WORK REQUEST
Can the data below be set down again exactly, line for line?

---------------

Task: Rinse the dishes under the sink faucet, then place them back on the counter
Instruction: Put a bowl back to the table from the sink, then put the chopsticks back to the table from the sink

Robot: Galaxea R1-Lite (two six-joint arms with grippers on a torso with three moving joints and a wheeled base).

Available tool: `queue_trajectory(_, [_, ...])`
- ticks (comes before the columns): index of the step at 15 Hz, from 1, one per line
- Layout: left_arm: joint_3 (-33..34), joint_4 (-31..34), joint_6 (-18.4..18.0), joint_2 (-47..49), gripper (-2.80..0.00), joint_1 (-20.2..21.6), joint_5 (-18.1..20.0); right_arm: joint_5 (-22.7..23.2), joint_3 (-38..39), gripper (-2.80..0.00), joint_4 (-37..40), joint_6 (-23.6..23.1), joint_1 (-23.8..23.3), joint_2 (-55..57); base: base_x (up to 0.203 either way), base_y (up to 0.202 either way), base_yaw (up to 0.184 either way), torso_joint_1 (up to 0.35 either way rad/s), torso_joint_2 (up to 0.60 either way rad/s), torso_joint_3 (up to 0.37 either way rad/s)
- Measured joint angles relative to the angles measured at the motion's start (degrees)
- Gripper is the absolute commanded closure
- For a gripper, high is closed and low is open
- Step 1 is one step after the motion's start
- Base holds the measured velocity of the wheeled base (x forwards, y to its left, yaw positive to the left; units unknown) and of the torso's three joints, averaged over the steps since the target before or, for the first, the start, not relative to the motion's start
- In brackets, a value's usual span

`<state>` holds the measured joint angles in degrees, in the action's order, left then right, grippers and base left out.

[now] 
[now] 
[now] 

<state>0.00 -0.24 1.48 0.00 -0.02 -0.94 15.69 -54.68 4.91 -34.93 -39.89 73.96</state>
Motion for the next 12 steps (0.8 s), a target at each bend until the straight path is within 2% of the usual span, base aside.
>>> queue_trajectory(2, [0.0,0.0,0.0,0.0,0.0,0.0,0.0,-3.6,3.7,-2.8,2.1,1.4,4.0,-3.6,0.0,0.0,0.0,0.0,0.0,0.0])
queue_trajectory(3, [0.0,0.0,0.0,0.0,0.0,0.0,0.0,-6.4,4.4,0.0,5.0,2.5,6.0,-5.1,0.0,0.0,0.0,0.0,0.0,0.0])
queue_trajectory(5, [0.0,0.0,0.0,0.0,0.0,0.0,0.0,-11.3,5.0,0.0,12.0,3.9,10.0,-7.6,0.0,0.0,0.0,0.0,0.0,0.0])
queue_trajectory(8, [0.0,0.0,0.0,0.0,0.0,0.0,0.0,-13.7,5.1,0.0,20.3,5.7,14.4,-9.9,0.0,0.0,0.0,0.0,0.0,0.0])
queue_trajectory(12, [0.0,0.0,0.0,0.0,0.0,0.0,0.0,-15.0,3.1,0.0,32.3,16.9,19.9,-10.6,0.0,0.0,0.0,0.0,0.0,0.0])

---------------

REPLY
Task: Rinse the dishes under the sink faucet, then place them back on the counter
Instruction: Put a bowl back to the table from the sink, then put the chopsticks back to the table from the sink

Robot: Galaxea R1-Lite (two six-joint arms with grippers on a torso with three moving joints and a wheeled base).

Available tool: `queue_trajectory(_, [_, ...])`
- ticks (comes before the columns): index of the step at 15 Hz, from 1, one per line
- Layout: left_arm: joint_3 (-33..34), joint_4 (-31..34), joint_6 (-18.4..18.0), joint_2 (-47..49), gripper (-2.80..0.00), joint_1 (-20.2..21.6), joint_5 (-18.1..20.0); right_arm: joint_5 (-22.7..23.2), joint_3 (-38..39), gripper (-2.80..0.00), joint_4 (-37..40), joint_6 (-23.6..23.1), joint_1 (-23.8..23.3), joint_2 (-55..57); base: base_x (up to 0.203 either way), base_y (up to 0.202 either way), base_yaw (up to 0.184 either way), torso_joint_1 (up to 0.35 either way rad/s), torso_joint_2 (up to 0.60 either way rad/s), torso_joint_3 (up to 0.37 either way rad/s)
- Measured joint angles relative to the angles measured at the motion's start (degrees)
- Gripper is the absolute commanded closure
- For a gripper, high is closed and low is open
- Step 1 is one step after the motion's start
- Base holds the measured velocity of the wheeled base (x forwards, y to its left, yaw positive to the left; units unknown) and of the torso's three joints, averaged over the steps since the target before or, for the first, the start, not relative to the motion's start
- In brackets, a value's usual span

`<state>` holds the measured joint angles in degrees, in the action's order, left then right, grippers and base left out.

[now] 
[now] 
[now] 

<state>0.00 -0.24 1.48 0.00 -0.02 -0.94 15.69 -54.68 4.91 -34.93 -39.89 73.96</state>
Motion for the next 12 steps (0.8 s), a target at each bend until the straight path is within 2% of the usual span, base aside.
>>> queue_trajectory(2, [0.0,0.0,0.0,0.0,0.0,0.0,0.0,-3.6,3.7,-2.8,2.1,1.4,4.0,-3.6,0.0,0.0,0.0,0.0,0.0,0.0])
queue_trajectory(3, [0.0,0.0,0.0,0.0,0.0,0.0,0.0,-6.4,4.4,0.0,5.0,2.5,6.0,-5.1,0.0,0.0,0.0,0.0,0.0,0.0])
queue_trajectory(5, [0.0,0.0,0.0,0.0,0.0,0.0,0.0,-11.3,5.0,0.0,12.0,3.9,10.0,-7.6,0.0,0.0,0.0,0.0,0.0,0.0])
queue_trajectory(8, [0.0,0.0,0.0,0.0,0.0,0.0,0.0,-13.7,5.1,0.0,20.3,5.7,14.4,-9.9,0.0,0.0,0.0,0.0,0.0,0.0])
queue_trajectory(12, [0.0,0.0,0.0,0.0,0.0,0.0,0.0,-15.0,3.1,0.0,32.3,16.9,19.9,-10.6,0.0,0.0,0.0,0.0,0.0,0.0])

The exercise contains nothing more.